## Assignment:
Return each line of the listing in which the word "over" appears.

□ □ □ □

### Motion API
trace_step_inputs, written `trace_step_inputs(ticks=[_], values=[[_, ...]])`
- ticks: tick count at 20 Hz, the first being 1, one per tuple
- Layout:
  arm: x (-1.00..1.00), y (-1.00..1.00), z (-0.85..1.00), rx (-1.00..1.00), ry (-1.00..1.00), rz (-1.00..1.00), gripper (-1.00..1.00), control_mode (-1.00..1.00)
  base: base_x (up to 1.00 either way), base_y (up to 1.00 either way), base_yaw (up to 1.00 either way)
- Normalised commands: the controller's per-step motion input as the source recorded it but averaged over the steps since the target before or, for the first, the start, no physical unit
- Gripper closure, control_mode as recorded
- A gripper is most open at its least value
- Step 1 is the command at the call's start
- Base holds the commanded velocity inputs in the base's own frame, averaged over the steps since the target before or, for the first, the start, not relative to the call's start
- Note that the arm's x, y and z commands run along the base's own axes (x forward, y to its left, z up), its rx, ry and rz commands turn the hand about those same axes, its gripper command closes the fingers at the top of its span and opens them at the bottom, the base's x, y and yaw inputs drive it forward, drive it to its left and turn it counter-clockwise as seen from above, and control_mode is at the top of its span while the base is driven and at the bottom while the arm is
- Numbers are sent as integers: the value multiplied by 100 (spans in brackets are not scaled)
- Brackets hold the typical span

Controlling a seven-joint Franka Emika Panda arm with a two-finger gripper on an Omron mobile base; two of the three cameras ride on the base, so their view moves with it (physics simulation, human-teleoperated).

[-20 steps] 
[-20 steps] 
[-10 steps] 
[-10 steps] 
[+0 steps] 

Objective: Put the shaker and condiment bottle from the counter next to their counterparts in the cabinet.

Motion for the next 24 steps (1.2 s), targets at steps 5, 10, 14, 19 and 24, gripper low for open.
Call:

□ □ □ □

## Solution for this task:
- Normalised commands: the controller's per-step motion input as the source recorded it but averaged over the steps since the target before or, for the first, the start, no physical unit
- Base holds the commanded velocity inputs in the base's own frame, averaged over the steps since the target before or, for the first, the start, not relative to the call's start

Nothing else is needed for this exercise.